Bit of background, we manage a network of 25 different WP sites that all run off the same codebase. Recently we had an SEO analyst join and he noticed a couple of the sites had weird 404 issues, for URLs like this:
**/category/featured-article/ryan-mcnamara-new-different/news/page/2/**
So I disabled all plugins and hooks, tried on a fresh install, and this stuff is still happening. Turns out it only happens the site’s permalink structure ends in .html.
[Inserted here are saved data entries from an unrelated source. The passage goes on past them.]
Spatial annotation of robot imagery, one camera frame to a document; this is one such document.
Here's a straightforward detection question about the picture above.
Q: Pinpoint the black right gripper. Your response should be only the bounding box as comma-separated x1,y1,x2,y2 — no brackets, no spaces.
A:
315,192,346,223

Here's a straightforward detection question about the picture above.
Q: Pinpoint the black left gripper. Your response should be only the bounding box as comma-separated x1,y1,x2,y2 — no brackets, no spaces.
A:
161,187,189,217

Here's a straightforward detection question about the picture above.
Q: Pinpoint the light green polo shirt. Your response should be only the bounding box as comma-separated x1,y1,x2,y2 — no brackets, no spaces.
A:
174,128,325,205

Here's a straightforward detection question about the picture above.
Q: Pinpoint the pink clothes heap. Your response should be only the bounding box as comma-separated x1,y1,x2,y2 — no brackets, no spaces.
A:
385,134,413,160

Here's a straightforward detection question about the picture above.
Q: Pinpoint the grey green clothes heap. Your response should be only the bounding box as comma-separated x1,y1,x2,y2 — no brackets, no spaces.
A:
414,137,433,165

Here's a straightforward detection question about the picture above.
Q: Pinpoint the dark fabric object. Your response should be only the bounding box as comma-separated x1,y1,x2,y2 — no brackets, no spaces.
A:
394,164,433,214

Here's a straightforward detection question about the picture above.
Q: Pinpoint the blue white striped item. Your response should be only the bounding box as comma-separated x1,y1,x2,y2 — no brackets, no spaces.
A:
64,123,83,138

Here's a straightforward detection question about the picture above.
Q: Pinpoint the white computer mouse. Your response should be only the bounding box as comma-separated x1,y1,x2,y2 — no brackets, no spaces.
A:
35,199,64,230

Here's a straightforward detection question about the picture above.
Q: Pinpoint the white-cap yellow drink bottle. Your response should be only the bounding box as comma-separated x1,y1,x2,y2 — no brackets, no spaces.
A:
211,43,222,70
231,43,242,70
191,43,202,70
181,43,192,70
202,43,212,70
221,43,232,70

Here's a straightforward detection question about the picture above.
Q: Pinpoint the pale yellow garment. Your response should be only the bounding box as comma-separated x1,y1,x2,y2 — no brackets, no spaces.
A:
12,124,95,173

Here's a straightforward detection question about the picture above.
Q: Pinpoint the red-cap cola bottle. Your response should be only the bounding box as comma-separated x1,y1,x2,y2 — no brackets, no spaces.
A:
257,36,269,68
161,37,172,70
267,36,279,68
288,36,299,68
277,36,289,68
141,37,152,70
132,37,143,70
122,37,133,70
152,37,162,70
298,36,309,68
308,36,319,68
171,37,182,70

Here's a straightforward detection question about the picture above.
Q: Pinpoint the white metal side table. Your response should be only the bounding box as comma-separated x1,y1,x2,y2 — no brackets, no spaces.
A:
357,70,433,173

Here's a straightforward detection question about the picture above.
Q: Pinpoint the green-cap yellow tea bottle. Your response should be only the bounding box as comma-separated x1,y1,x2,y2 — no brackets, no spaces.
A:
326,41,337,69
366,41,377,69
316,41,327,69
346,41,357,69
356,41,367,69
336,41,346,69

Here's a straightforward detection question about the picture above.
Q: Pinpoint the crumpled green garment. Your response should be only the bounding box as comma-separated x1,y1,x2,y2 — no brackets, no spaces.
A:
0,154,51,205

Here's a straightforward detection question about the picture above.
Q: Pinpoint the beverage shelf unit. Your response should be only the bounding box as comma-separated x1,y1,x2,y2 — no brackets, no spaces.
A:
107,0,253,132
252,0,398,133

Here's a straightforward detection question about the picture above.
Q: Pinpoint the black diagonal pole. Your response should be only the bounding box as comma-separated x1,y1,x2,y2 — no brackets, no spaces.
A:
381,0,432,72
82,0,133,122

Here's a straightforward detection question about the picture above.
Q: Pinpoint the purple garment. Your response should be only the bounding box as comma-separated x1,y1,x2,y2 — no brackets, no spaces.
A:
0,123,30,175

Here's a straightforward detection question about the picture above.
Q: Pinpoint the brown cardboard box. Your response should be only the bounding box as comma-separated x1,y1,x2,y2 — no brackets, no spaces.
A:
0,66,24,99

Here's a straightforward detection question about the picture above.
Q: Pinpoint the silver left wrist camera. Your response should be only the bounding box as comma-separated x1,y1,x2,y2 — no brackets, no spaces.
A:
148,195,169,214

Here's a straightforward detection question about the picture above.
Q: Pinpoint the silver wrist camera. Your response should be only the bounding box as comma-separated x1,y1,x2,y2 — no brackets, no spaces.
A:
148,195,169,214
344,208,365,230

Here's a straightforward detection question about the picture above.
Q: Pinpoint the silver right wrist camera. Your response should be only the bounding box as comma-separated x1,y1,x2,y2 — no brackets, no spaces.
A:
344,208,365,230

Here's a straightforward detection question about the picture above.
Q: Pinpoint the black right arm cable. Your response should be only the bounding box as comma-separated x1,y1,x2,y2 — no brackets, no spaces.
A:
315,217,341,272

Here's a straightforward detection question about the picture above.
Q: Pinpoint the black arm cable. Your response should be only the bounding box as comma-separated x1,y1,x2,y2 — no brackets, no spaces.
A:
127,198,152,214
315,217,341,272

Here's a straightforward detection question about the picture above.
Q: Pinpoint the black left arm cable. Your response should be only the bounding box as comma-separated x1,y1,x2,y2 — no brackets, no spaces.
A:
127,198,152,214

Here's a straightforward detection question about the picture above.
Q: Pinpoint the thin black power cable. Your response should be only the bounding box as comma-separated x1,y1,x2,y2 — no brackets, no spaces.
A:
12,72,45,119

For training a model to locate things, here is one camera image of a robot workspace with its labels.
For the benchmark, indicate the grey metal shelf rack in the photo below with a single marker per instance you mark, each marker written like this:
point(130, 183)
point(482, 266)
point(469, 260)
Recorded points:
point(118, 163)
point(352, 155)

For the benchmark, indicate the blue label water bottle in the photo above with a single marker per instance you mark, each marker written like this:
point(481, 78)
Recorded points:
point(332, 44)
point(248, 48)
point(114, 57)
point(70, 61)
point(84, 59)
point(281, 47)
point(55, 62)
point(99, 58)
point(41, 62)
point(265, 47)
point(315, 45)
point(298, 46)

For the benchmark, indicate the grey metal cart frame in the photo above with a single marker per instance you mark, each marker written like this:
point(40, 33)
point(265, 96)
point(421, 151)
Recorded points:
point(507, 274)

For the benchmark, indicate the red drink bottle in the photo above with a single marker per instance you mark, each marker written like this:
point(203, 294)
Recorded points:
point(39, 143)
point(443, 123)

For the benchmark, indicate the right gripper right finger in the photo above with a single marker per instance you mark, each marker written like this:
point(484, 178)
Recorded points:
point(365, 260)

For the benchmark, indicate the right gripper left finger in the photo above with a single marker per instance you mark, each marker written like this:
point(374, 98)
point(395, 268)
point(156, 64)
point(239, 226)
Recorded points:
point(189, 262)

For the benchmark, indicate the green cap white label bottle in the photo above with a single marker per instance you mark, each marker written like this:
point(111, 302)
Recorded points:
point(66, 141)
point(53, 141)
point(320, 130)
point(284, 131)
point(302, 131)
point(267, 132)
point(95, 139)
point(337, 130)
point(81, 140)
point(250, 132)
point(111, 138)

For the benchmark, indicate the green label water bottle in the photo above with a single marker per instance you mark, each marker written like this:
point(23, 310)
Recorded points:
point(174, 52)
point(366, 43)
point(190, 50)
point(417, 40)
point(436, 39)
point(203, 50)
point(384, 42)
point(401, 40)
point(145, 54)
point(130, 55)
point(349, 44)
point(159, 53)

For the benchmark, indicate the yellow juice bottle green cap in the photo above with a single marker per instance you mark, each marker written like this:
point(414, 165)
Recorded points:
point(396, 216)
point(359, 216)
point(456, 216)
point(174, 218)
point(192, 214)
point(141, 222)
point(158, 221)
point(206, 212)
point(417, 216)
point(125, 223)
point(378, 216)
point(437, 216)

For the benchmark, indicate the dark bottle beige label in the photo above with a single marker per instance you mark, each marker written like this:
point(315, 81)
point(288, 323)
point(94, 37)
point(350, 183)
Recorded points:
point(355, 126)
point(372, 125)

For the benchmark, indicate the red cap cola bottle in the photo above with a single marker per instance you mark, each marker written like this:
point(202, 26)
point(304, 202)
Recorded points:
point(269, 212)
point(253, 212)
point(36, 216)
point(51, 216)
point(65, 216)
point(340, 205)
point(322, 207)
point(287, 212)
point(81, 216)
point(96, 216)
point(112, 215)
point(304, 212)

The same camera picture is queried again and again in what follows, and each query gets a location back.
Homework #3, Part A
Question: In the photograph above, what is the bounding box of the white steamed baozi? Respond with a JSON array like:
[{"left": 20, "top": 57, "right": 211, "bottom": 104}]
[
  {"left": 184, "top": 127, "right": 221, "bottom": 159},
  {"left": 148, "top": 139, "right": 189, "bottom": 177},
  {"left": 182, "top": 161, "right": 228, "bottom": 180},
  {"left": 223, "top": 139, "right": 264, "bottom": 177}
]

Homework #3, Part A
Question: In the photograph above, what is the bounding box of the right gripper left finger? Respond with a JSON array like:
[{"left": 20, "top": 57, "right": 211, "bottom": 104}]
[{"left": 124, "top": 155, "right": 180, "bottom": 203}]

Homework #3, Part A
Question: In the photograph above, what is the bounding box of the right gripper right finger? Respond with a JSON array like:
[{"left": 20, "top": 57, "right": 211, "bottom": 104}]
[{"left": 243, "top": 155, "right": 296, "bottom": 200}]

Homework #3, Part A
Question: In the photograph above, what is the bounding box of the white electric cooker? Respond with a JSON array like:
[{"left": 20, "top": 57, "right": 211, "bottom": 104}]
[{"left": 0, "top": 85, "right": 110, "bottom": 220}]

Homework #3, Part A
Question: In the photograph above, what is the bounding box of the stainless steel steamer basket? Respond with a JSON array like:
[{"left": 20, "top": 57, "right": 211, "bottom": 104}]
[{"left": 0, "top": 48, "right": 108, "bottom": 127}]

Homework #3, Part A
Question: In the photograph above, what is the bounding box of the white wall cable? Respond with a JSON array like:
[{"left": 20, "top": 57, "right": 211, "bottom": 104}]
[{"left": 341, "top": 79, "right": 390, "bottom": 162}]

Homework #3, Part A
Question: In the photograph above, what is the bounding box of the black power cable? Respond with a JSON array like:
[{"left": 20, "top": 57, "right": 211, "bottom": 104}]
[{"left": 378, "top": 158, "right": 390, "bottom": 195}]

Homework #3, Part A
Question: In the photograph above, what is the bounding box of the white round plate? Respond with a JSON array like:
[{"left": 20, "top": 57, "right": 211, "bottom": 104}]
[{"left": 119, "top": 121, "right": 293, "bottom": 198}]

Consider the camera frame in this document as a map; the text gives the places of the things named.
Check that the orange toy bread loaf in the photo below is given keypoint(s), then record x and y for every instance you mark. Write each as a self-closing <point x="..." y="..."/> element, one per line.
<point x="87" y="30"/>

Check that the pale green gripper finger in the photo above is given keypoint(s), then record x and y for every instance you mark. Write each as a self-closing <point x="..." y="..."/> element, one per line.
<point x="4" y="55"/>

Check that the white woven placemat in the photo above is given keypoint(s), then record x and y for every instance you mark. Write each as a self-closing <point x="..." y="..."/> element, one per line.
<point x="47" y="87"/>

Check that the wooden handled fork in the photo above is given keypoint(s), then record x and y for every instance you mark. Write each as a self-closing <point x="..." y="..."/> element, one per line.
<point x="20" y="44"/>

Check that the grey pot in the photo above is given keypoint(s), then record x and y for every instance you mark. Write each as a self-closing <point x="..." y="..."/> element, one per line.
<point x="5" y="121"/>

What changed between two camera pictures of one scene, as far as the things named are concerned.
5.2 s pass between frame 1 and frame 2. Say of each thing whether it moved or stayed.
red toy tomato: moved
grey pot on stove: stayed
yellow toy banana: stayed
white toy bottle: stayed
So I delved into the rewrite code and turns out this is whats happening for the URL: **/category/featured-article/ryan-mcnamara-new-different/news**
- If the permalink structure is
**/%category%/%postname%/**
, then of the
available rewrite rules ($wp_rewrite->rewrite_rules()
) then this rule
is matched:**(.+?)/([^/]+)(/[0-9]+)?/?$**
, causing a 404 as expected. - If the permalink structure is
**/%category%/%postname%.html**
, then this
rule is matched:**(.+?)/?$**
, which maps to
**index.php?category_name=$matches[1]**
, hence why the category is
rendered When users/bots find these category pages and click the
pagination links they get taken to
**/category/featured-article/ryan-mcnamara-new-different/news/page/2/**
, which
causes a 404.
The first question is how are people finding these pages in the first place, which is an issue I can deal with. The question for this forum is this a bug with the rewrites WP has as default OR should the paginate_links function be smarter about creating pagination URLs? Has anybody ever seen this problem before?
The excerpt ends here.